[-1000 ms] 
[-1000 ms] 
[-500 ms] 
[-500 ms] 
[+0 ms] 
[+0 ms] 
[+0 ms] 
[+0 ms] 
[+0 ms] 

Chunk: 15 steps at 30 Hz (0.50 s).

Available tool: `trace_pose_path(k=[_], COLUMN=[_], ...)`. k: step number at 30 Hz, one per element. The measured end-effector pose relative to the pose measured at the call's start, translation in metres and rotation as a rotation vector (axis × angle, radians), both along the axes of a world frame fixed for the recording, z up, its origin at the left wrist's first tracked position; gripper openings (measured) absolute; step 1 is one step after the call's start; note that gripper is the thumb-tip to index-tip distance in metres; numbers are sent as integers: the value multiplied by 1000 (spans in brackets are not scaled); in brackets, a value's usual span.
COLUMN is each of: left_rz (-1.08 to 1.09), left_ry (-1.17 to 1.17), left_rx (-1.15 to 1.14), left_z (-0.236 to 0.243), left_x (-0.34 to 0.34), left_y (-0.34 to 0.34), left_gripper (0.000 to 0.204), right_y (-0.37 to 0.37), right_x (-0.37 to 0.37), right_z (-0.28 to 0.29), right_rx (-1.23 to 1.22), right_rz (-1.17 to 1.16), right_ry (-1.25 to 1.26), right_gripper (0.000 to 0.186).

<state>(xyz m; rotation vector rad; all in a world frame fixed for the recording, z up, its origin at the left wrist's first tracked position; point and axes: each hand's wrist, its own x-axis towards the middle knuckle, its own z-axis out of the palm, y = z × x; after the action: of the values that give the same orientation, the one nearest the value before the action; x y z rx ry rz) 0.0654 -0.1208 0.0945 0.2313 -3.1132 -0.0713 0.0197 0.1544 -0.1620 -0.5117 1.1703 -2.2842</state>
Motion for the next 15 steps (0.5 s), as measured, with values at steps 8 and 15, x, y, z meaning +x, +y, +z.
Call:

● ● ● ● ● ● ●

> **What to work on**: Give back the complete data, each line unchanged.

> **Reply**:
[-1000 ms] 
[-1000 ms] 
[-500 ms] 
[-500 ms] 
[+0 ms] 
[+0 ms] 
[+0 ms] 
[+0 ms] 
[+0 ms] 

Chunk: 15 steps at 30 Hz (0.50 s).

Available tool: `trace_pose_path(k=[_], COLUMN=[_], ...)`. k: step number at 30 Hz, one per element. The measured end-effector pose relative to the pose measured at the call's start, translation in metres and rotation as a rotation vector (axis × angle, radians), both along the axes of a world frame fixed for the recording, z up, its origin at the left wrist's first tracked position; gripper openings (measured) absolute; step 1 is one step after the call's start; note that gripper is the thumb-tip to index-tip distance in metres; numbers are sent as integers: the value multiplied by 1000 (spans in brackets are not scaled); in brackets, a value's usual span.
COLUMN is each of: left_rz (-1.08 to 1.09), left_ry (-1.17 to 1.17), left_rx (-1.15 to 1.14), left_z (-0.236 to 0.243), left_x (-0.34 to 0.34), left_y (-0.34 to 0.34), left_gripper (0.000 to 0.204), right_y (-0.37 to 0.37), right_x (-0.37 to 0.37), right_z (-0.28 to 0.29), right_rx (-1.23 to 1.22), right_rz (-1.17 to 1.16), right_ry (-1.25 to 1.26), right_gripper (0.000 to 0.186).

<state>(xyz m; rotation vector rad; all in a world frame fixed for the recording, z up, its origin at the left wrist's first tracked position; point and axes: each hand's wrist, its own x-axis towards the middle knuckle, its own z-axis out of the palm, y = z × x; after the action: of the values that give the same orientation, the one nearest the value before the action; x y z rx ry rz) 0.0654 -0.1208 0.0945 0.2313 -3.1132 -0.0713 0.0197 0.1544 -0.1620 -0.5117 1.1703 -2.2842</state>
Motion for the next 15 steps (0.5 s), as measured, with values at steps 8 and 15, x, y, z meaning +x, +y, +z.
Call:

Nothing else is part of this answer.